▸ Your objective: Return only the stretch of the material below that begins with the line containing "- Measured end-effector" and ends with the line containing "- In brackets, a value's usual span", exactly; both of those lines belong to it.
----------
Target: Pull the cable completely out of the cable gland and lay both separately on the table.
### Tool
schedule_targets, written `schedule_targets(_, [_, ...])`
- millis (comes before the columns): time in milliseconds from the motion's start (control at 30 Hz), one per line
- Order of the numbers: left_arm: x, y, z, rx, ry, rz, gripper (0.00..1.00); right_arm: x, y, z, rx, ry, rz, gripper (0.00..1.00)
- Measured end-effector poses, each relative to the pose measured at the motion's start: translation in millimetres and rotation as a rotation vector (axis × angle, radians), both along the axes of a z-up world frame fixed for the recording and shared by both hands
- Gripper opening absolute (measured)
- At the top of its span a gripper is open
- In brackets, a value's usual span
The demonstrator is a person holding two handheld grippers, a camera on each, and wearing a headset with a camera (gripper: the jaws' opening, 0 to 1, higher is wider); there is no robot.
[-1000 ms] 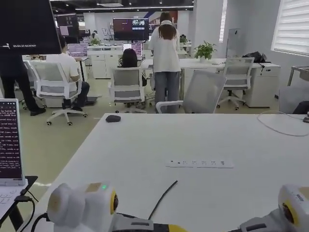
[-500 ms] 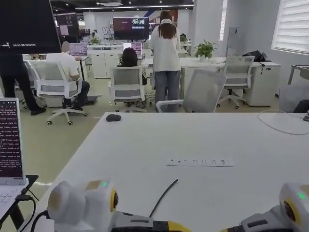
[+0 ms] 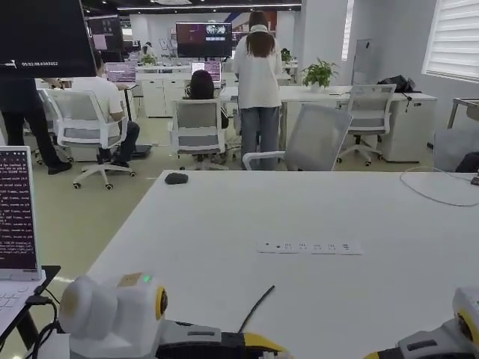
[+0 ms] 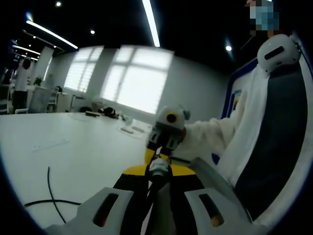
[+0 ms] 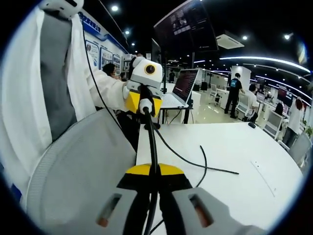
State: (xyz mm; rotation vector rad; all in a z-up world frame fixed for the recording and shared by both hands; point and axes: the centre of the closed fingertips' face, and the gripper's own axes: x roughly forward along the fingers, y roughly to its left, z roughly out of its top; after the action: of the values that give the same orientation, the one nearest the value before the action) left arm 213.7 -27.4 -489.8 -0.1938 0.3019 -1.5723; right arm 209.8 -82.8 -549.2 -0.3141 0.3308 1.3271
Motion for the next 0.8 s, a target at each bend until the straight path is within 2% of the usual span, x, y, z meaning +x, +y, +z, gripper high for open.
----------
▸ Exercise answer:
- Measured end-effector poses, each relative to the pose measured at the motion's start: translation in millimetres and rotation as a rotation vector (axis × angle, radians), both along the axes of a z-up world frame fixed for the recording and shared by both hands
- Gripper opening absolute (measured)
- At the top of its span a gripper is open
- In brackets, a value's usual span

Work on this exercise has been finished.